No domingo (5), moradores do bairro José Carlos Guimarães queimaram pneus e bloquearam a Avenida Mário Andreazza em protesto contra os dias seguidos sem água, conforme registrado pelo MidiaNews. Em nota, o DAE informou que a Estação de Tratamento de Água II opera com vazão reduzida desde a parada de uma bomba de adução, produzindo cerca de 260 litros por segundo, e que mantém equipes mobilizadas para normalizar o abastecimento.

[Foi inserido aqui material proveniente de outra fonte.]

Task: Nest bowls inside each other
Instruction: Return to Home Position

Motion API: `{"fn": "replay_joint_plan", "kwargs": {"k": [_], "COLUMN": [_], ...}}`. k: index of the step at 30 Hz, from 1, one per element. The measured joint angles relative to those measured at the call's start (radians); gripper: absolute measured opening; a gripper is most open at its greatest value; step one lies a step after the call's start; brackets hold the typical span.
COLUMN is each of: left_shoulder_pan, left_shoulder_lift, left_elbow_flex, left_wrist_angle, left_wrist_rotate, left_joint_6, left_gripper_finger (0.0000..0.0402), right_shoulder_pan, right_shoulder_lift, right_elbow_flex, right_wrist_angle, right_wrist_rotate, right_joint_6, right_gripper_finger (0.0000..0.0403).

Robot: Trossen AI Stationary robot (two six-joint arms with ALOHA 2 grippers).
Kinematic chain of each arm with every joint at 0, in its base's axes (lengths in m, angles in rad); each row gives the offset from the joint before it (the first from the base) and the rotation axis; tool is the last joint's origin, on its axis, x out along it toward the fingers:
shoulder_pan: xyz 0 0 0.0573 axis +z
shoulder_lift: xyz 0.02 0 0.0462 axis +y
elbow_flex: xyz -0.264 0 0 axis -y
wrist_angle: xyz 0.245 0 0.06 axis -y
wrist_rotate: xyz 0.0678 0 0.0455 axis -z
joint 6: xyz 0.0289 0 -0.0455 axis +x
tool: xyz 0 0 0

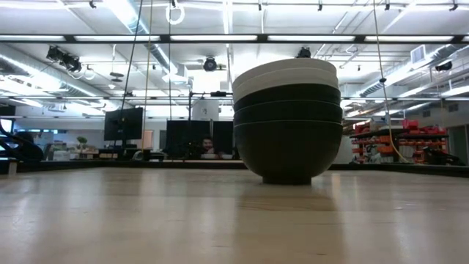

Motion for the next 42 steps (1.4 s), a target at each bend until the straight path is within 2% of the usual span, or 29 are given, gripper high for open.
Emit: {"fn": "replay_joint_plan", "kwargs": {"k": [7,10,16,24,29,39,42], "left_shoulder_pan": [0.0,0.0,0.0,0.0,0.0,0.0,0.0], "left_shoulder_lift": [0.001,0.002,0.002,0.002,0.003,0.003,0.003], "left_elbow_flex": [-0.001,-0.055,-0.184,-0.304,-0.384,-0.428,-0.428], "left_wrist_angle": [-0.016,0.012,0.176,0.307,0.409,0.42,0.417], "left_wrist_rotate": [-0.008,-0.007,0.008,0.016,0.018,0.042,0.042], "left_joint_6": [-0.042,-0.087,-0.108,-0.142,-0.144,-0.187,-0.182], "left_gripper_finger": [0.0039,0.0034,0.0028,0.004,0.0036,0.0031,0.0037], "right_shoulder_pan": [0.0,0.0,0.0,0.0,0.0,0.0,0.0], "right_shoulder_lift": [0.001,0.0,0.0,0.0,0.0,0.0,0.0], "right_elbow_flex": [-0.041,-0.115,-0.267,-0.433,-0.516,-0.669,-0.691], "right_wrist_angle": [-0.003,0.099,0.326,0.386,0.522,0.732,0.728], "right_wrist_rotate": [0.005,0.005,-0.054,-0.067,-0.107,-0.152,-0.158], "right_joint_6": [0.051,0.069,0.08,0.184,0.167,0.169,0.168], "right_gripper_finger": [0.0018,0.0018,0.0018,0.0018,0.0018,0.0018,0.0018]}}
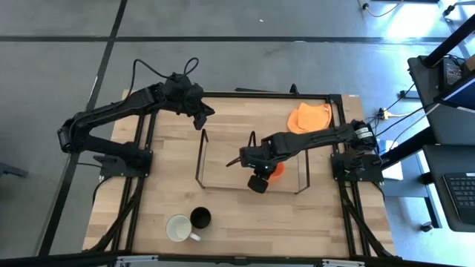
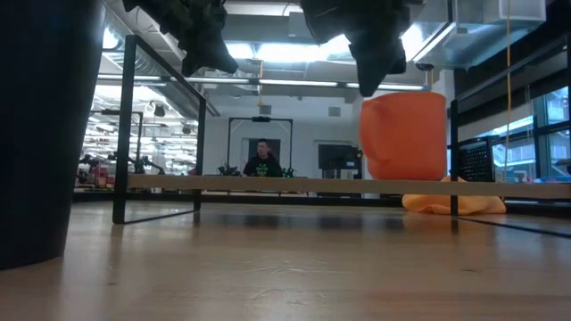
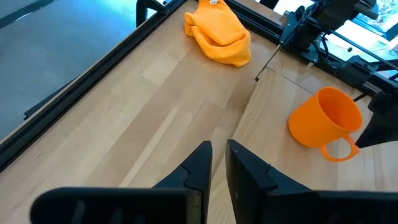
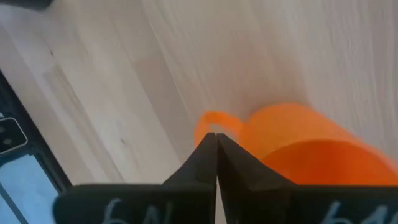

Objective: Stack small to large cups/mugs on shelf
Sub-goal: Put the orange mug on the shelf

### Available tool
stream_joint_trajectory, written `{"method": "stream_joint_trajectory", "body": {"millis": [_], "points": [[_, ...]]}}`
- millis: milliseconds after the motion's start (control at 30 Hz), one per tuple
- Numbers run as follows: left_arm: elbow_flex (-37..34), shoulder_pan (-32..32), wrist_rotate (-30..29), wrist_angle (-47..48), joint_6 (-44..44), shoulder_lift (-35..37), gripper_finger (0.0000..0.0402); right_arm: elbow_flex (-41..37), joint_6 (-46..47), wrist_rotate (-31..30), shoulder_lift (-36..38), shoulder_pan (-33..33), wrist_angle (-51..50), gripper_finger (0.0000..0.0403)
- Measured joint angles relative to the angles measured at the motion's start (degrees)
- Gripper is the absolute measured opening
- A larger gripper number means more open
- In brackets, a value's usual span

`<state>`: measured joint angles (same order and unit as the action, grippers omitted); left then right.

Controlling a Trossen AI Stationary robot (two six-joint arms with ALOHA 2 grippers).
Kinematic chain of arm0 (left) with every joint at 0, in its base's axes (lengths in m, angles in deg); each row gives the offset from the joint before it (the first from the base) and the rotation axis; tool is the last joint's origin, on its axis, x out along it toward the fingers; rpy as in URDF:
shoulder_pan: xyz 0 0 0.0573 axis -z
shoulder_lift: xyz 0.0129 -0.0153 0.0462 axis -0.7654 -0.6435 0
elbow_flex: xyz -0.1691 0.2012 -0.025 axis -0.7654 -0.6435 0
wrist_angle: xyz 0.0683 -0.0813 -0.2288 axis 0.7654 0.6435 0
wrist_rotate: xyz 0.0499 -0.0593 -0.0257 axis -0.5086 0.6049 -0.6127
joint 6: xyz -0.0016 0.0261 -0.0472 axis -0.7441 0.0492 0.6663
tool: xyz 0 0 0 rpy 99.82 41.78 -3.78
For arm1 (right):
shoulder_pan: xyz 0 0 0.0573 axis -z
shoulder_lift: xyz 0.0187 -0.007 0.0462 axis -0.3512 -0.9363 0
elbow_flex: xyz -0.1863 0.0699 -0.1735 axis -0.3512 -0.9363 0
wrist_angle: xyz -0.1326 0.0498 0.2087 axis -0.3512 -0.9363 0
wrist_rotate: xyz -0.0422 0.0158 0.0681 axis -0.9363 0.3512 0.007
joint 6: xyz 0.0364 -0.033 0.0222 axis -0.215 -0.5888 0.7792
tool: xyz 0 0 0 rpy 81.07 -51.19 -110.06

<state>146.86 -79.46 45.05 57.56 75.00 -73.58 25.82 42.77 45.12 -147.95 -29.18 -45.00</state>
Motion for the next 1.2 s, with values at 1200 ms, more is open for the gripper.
{"method": "stream_joint_trajectory", "body": {"millis": [1200], "points": [[0.0, 0.0, -1.0, 0.0, -1.5, 0.0, 0.0039, 0.0, 6.0, -2.1, 0.0, -3.8, -16.6, 0.0012]]}}
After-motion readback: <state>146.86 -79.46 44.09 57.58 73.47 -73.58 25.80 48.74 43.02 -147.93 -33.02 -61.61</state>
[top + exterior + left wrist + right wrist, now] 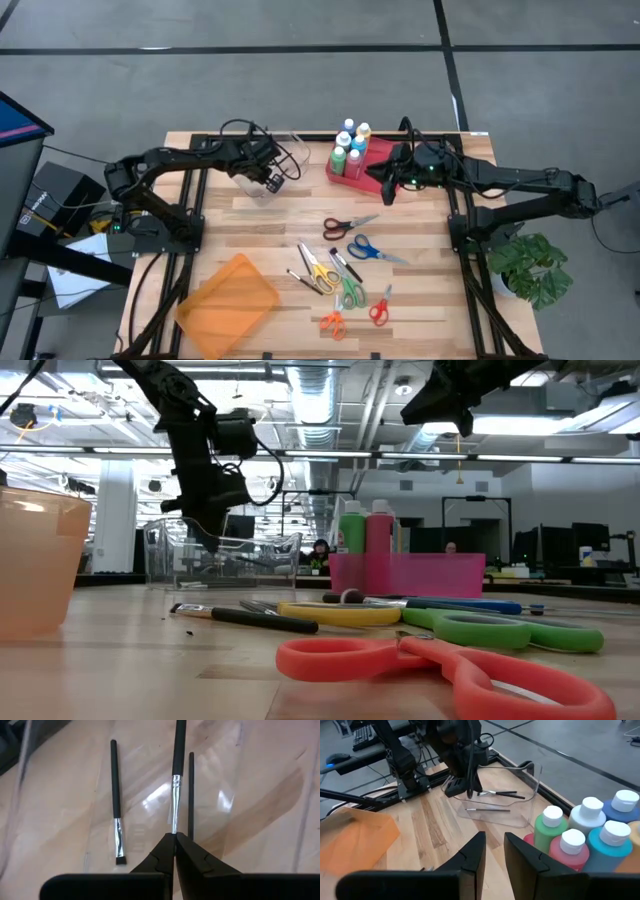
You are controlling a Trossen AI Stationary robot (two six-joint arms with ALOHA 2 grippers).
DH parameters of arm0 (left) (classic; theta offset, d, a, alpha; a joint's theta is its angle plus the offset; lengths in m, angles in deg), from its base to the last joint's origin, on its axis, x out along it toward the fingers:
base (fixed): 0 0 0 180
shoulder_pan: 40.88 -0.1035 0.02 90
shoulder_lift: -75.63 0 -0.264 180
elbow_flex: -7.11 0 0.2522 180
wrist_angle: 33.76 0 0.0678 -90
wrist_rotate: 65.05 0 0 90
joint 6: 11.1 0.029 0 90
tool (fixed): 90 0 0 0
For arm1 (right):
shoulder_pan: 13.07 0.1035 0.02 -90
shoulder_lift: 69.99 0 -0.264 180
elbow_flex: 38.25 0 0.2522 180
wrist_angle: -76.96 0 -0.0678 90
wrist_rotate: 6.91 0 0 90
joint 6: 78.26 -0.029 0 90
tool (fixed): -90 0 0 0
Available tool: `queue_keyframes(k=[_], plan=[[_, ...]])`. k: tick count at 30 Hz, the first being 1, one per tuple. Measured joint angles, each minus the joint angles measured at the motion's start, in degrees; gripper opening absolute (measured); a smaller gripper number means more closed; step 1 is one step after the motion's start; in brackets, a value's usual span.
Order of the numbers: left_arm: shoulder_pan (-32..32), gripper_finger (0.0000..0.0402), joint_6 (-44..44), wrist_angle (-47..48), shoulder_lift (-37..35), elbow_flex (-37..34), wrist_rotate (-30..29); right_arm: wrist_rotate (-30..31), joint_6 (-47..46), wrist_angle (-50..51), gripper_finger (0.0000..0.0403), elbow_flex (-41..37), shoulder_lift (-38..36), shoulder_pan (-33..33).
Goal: Pick & Place Paint Supplies
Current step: Put the black paint brush into the transparent bin
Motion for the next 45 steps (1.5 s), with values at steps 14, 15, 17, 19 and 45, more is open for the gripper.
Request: queue_keyframes(k=[14,15,17,19,45], plan=[[0.0,0.0003,0.0,-2.8,0.0,-3.3,-0.2,0.0,0.0,0.0,0.0068,0.0,0.0,0.0],[0.0,0.0003,0.0,-2.7,0.0,-3.4,-0.2,0.0,0.0,0.0,0.0068,0.0,0.0,0.0],[0.0,0.0007,0.0,-2.8,0.0,-3.4,-0.2,0.0,0.0,0.0,0.0068,0.0,0.0,0.0],[0.0,0.0015,0.0,-2.8,0.0,-3.4,-0.2,0.0,0.0,0.0,0.0068,0.0,0.0,0.0],[10.4,0.0212,6.1,-6.6,-25.2,4.3,11.8,-0.2,0.0,0.0,0.0068,0.0,0.0,0.1]])
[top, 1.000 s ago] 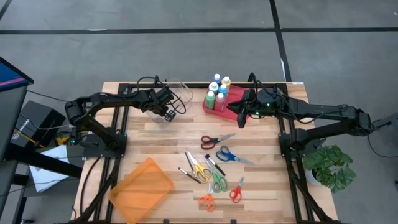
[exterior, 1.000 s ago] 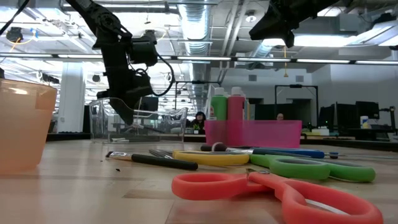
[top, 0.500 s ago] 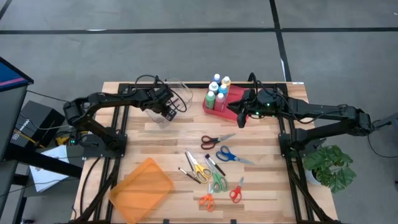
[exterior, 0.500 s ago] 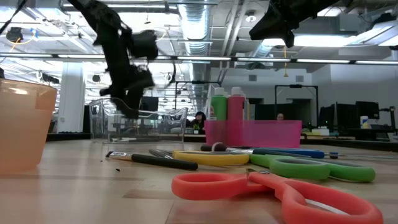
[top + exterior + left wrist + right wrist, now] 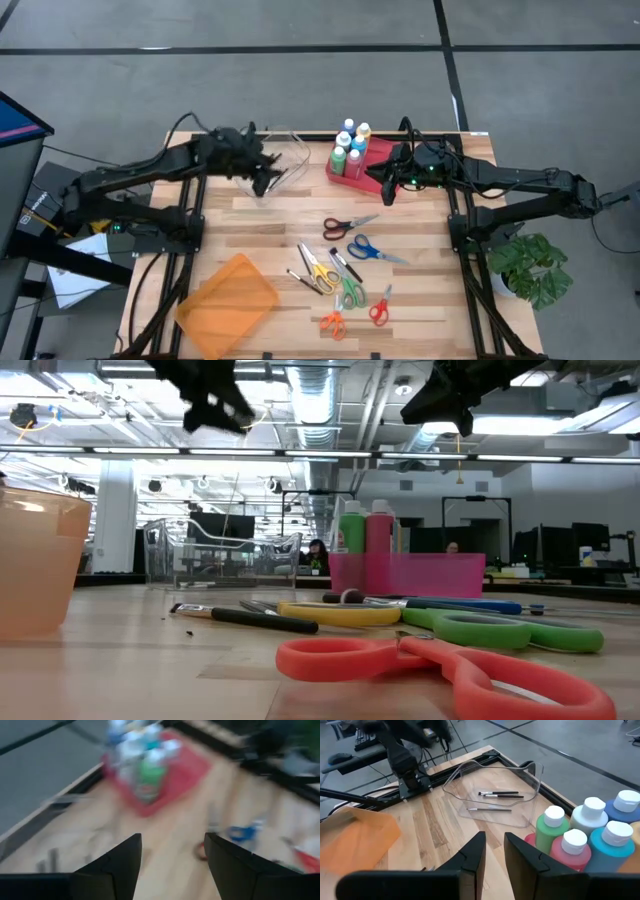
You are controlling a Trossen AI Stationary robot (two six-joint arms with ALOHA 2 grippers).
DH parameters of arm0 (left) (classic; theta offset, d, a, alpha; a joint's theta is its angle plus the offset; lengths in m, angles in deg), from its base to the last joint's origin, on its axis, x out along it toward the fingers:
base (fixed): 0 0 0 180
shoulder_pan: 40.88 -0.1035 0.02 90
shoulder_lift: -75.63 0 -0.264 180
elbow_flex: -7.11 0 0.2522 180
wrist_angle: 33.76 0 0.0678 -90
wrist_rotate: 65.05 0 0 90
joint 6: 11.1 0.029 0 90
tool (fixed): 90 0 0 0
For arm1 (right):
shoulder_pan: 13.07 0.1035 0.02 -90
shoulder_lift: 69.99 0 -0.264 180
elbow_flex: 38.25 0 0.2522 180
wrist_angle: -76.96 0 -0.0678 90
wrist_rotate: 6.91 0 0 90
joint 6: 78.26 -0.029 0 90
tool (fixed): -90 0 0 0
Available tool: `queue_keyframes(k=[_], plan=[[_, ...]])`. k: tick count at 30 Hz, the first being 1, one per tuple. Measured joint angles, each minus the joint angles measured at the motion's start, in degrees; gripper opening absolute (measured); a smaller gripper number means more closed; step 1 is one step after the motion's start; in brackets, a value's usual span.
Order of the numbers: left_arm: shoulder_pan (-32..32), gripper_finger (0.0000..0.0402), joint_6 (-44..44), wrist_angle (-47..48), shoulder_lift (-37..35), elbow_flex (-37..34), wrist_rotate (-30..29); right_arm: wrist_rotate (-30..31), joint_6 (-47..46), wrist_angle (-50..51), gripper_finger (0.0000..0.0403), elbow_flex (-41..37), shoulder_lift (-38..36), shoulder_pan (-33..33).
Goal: Pick & Place Paint Supplies
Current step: Put the black paint brush into the transparent bin
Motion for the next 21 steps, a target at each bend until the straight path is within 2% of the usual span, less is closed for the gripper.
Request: queue_keyframes(k=[6,12,17,21], plan=[[14.8,0.0212,-1.2,-6.9,-0.6,0.0,-0.6,-0.1,0.0,0.0,0.0068,0.0,0.0,0.1],[27.4,0.0209,-1.6,-8.2,6.6,0.0,-4.5,-0.3,0.5,1.6,0.0068,0.0,0.0,0.1],[33.9,0.0216,-1.0,-10.8,16.0,0.0,-4.5,-0.3,2.1,2.7,0.0068,0.0,0.0,0.1],[35.8,0.0220,-1.0,-12.4,23.0,0.0,-4.5,-0.3,3.0,3.0,0.0068,0.0,0.0,0.1]])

A situação também mobiliza os órgãos de controle. O conselheiro Antonio Joaquim, do Tribunal de Contas do Estado (TCE-MT), enviou ofícios na quinta-feira (2) ao governador em exercício Otaviano Pivetta e ao Ministério Público estadual reiterando o pedido de intervenção no DAE, com base em acórdão aprovado por unanimidade pela Corte de Contas em 2025. Os documentos citam a precariedade reiterada do serviço e o endividamento da autarquia — incluindo dívida de R$ 172,2 milhões com a Energisa, R$ 158,8 milhões não inscritos em dívida ativa e R$ 143,9 milhões em precatórios sem escrituração.

Pivetta visitou as instalações do DAE na sexta-feira (3) e prometeu anunciar em breve ações conjuntas com a Prefeitura para enfrentar o problema. Até a publicação desta matéria, as medidas ainda não haviam sido detalhadas.